Pourquoi aidons-nous les autres ? Par empathie sincère ou par intérêt personnel ? Les connexions neuronales de votre cerveau trahissent la véritable motivation.

Altruisme empathique ou réciproque : le cerveau distingue les motifs.
Une équipe internationale dirigée par Grit Hein, de l’Université de Zurich, a identifié des différences dans les réseaux cérébraux selon le type d’altruisme. Dans le cas d’un altruisme réciproque (en retour d’une faveur), une forte connectivité positive existe entre l’insula antérieure et le striatum ventral. À l’inverse, l’altruisme empathique, motivé par un souci sincère, montre une connectivité négative.

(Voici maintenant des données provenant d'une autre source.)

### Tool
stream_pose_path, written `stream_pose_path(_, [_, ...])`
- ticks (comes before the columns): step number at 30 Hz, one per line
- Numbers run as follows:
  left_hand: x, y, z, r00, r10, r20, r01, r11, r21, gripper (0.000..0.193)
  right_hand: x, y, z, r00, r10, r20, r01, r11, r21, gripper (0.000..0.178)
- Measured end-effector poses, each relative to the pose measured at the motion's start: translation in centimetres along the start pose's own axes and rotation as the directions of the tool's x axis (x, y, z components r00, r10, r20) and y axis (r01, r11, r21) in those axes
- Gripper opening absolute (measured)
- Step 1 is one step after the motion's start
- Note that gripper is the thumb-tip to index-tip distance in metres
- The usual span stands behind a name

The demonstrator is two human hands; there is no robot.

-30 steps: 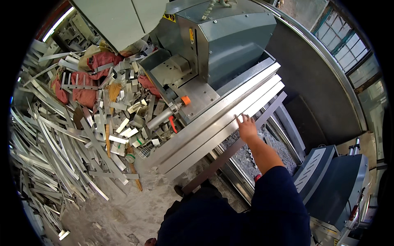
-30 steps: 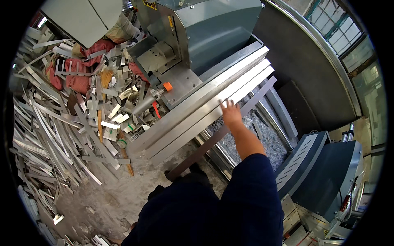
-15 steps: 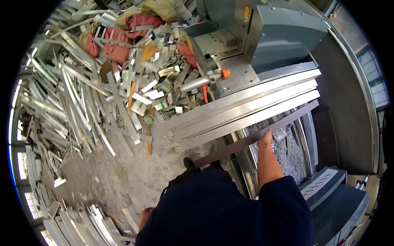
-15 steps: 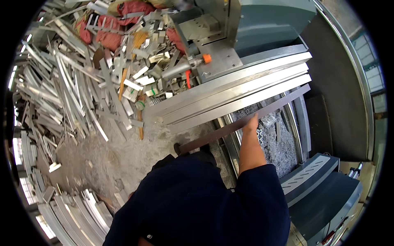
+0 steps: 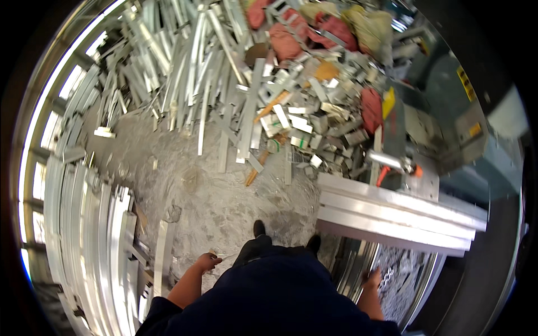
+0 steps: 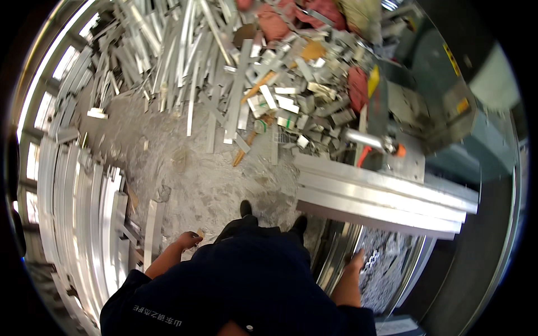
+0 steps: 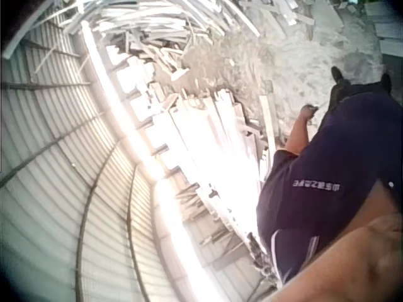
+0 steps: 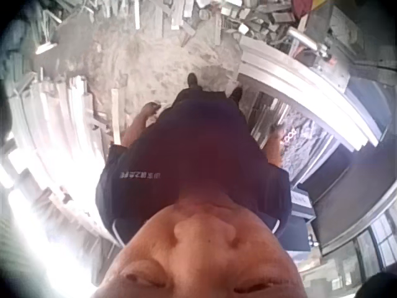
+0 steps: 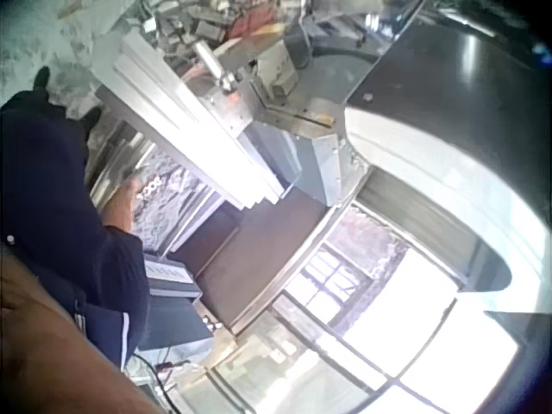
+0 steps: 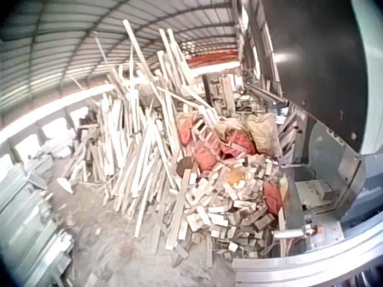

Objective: The person walks through a cluttered workshop carrying long metal bars. They place the bars into a cutting machine, operate the controls to cut the metal, and then remove the cut pieces. The person repeats this process with multiple bars, stacking the finished pieces nearby.

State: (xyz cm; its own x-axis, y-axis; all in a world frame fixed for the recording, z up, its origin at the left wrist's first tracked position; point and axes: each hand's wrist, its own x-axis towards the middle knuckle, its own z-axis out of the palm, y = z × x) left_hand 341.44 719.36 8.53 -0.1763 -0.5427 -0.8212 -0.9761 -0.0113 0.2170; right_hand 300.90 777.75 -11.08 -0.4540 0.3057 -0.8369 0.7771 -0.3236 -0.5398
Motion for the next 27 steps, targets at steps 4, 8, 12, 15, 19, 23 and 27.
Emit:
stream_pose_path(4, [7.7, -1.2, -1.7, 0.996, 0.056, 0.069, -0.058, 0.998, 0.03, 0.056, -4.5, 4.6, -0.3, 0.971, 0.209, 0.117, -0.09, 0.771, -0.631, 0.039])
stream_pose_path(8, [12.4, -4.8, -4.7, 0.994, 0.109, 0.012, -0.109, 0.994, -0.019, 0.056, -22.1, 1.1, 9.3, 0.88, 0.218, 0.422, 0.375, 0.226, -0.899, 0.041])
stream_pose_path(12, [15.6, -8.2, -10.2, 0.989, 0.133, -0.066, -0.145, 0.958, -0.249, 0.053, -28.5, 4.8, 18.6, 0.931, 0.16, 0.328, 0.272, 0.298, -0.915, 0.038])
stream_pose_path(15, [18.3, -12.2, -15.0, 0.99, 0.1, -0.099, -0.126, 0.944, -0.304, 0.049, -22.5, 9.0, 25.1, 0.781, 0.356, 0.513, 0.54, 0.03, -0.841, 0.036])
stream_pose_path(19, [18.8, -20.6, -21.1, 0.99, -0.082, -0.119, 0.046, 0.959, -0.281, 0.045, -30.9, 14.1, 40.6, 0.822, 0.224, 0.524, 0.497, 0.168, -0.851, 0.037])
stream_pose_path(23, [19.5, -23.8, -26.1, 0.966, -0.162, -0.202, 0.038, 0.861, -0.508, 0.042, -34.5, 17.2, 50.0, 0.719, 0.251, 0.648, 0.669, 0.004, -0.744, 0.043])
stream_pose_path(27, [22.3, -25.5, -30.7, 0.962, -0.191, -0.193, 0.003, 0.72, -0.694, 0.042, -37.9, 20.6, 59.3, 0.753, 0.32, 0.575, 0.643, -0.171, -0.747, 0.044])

Expérience avec décharges électriques
Les chercheurs ont conçu deux scénarios pour analyser les structures cérébrales. Dans le premier, le participant A observe la personne B recevoir des chocs électriques douloureux, favorisant l’empathie. Dans le second, la personne B sacrifie de l’argent pour épargner un choc à A, incitant à un geste en retour. Une personne témoin neutre est présente dans chaque cas. Comme prévu, A donne plus d’argent à B qu’à la témoin. Bien que le niveau d’altruisme soit similaire, les scanners cérébraux révèlent le motif : empathie ou réciprocité.
Les volontaires ont été classés en deux groupes selon leur degré d’altruisme. Les plus égoïstes présentent une faible ou négative connectivité entre le cortex cingulaire antérieur et l’insula antérieure, tandis que les plus altruistes montrent un lien positif. En induisant l’altruisme empathique chez les égoïstes, leurs connexions neuronales se rapprochent de celles des altruistes.